Che poi, si fa presto a dire ieri. E diventa facile per tutti governare, facendo intendere che serviranno cinquant’anni per risolvere problemi vecchi di quaranta. Parlando di semina e di attesa. Quando oggi la questione si tradurrà necessariamente in tagli dolorosi, anche per le responsabilità di questo governo, come emerge chiaramente dalla Parifica.
Ma c’è un altro motivo per cui la narrazione di Musumeci si scontra con la realtà. Raccontare che prima c’era solo il marcio e che adesso è iniziata la “bonifica” non è coerente con le scelte di questa amministrazione anche nei nomi. Come si fa a dire che quel passato è radice d’ogni male, se poi da quel passato si è deciso di prendere i propri compagni di avventura politica e anche alcuni uomini chiave? Basti pensare all’ex assessore all’Economia di Lombardo (Gaetano Armao, oggi all’Economia), all’ex assessore alla Sanità di Cuffaro (Roberto Lagalla, oggi alla Formazione), a diversi ex manager della Sanità delle altre legislature, consulenti che tornano dai diversi passati, presidenti di società regionali rientrati nel sottogoverno, e persino ex assessori del governo di Crocetta sparsi negli uffici di diretta collaborazione dei “suoi” assessori. Prendere spunto dal passato non pare esattamente l’idea migliore per fare qualcosa di diverso dal passato.

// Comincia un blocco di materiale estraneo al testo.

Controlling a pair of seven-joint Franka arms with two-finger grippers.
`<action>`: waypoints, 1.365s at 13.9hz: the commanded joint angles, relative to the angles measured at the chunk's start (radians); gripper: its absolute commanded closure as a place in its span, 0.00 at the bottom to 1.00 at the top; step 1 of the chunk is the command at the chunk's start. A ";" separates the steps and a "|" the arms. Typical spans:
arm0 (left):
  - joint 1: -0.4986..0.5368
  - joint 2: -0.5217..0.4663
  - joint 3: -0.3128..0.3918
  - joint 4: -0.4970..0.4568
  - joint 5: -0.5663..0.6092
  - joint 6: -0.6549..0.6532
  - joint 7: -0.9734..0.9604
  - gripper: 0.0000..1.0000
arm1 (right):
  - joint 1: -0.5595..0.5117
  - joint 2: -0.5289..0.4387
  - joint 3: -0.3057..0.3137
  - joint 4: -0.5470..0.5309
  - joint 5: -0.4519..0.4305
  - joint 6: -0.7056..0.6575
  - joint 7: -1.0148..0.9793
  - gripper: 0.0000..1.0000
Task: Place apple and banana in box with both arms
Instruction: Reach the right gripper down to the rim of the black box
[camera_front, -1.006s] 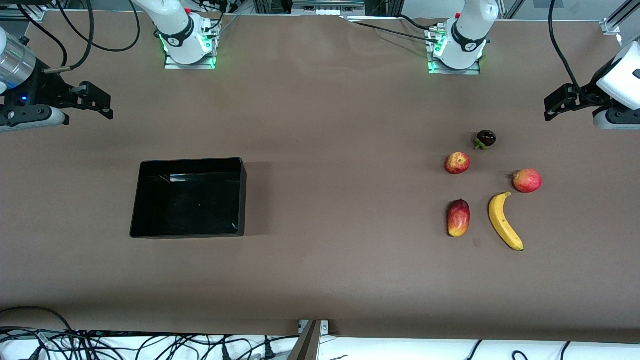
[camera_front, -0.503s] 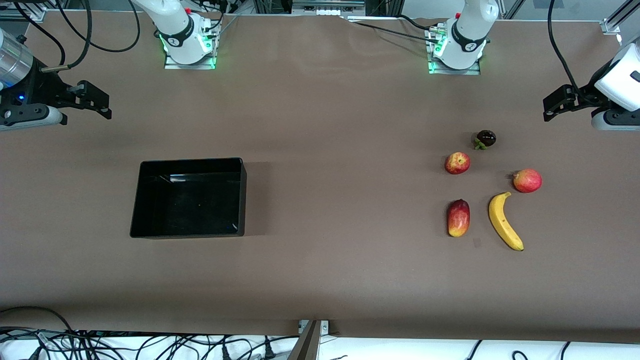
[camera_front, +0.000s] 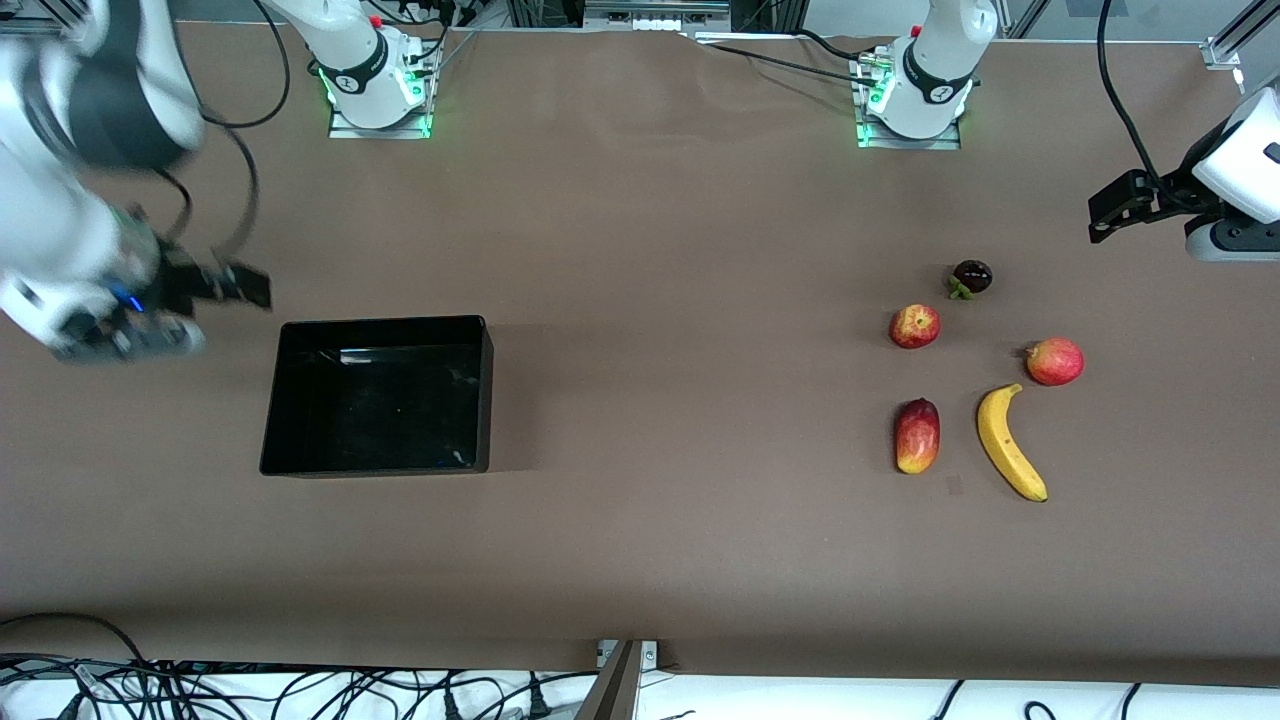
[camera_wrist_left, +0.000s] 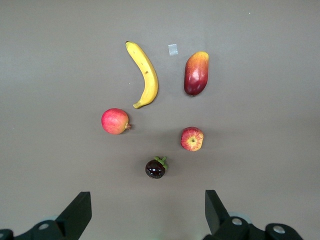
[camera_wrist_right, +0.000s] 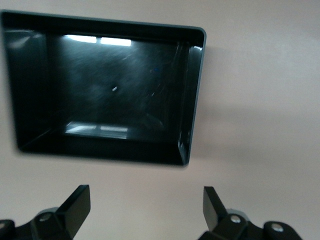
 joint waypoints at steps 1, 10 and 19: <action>0.006 -0.024 -0.001 -0.035 -0.013 0.006 0.000 0.00 | -0.040 0.152 0.004 0.027 -0.005 0.130 0.000 0.00; 0.018 -0.028 0.001 -0.060 -0.010 -0.001 0.005 0.00 | -0.095 0.310 0.006 -0.011 0.040 0.252 -0.024 0.22; 0.015 -0.022 -0.001 -0.077 -0.010 -0.002 0.004 0.00 | -0.090 0.295 0.013 -0.019 0.066 0.232 -0.011 1.00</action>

Qui, insomma, il discorso deraglia. E adesso resta quantomeno una speranza. Che almeno il riferimento all’altro “risanamento” che il governo starebbe portando avanti, non si scontri con i fatti. Il presidente ha condannato – giustamente – di fronte ai magistrati della Corte dei conti, le abitudini al clientelismo nella cosa pubblica. Quel passato di favori, parentele nutrite dai soldi dei siciliani. Su questo almeno, non resta che augurarsi che questa Regione sia immune, in tempi difficili come questi. Immune, nei vari settori sorvegliati dalla politica: dalle Aziende sanitarie ai gruppi dell’Ars, dalle società regionali alle ditte private che collaborano con la Regione. Altrimenti svanirebbe anche l’ultima differenza tra ieri e oggi.